The Directive, and thus the regulations require market surveillance to be carried out in accordance with this regulation, which in turn imposes multiple duties on Members States to cooperate with other Member States, and to provide assistance and information to the European Commission.

This is part of the EEA-wide system of market surveillance, in which the UK can no longer partake (unless there is mutual agreement to that effect, negotiated in the Article 50/FTA talks). Unless there was such an agreement (and in any event), the references to RAMs would have to be removed. But with that, there would be no functional enforcement, so such provisions will have to be written into the Regulations, de novo.

And all of this is an incomplete record of the changes that will need to be made – beyond, I rather feel, the scope of any Great Repeal Act.

The odd thing about this is that, although there are presented some problems for the lift industry, the trade body, the Lift and Escalator Industry Association, has been silent on the issue of Brexit. I can find no statement from it, before or after the referendum.

United Technologies, the owners of Otis Lifts, warned prior to the referendum that leaving the EU "would create years of uncertainty, jeopardising investment and jobs". But, since then, the company has stated that it does not believe that Brexit "will impact businesses in the near term".
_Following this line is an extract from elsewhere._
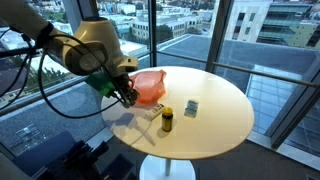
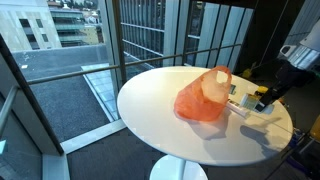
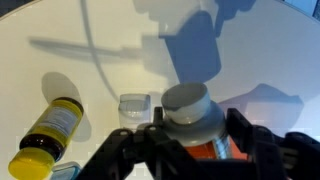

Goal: Take the white bottle out of the plastic bag and put it on the table

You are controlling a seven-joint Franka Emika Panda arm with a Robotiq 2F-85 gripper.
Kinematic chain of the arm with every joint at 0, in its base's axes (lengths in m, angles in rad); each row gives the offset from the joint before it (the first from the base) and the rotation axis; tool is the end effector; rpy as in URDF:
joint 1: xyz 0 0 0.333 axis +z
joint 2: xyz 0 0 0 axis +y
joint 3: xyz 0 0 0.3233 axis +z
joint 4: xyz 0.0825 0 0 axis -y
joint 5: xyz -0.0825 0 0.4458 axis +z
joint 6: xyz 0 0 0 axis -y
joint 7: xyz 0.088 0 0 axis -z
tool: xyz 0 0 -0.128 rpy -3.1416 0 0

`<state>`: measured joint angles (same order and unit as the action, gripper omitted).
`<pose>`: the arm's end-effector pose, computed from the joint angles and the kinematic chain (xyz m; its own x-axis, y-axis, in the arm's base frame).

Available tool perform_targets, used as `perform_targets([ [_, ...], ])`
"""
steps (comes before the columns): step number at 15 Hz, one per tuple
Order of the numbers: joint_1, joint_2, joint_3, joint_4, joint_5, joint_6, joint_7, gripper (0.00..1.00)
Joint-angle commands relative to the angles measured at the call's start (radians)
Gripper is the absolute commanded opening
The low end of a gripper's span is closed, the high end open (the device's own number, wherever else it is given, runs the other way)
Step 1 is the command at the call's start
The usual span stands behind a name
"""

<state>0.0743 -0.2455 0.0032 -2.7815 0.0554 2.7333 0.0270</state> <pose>0.4332 0.0319 0.2388 0.9809 -0.0018 0.1944 0.0053 -0.9993 -0.0360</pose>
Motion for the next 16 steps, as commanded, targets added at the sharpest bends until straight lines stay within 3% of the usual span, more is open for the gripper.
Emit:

In the longer term, it will most certainly impact, but mostly those companies which manufacture components for export to the EU. The Government has a substantial problem in sorting out the regulatory code, and it may need to devote some time in the negotiations to mutual recognition of conformity assessment, and recognition of notified bodies, specifically with relation to applying CE marking.

A potentially bigger problem presents in setting up a new market surveillance system, once we have drawn away from the EU system. But, since that problem spans multiple sectors, we'll leave that for another post.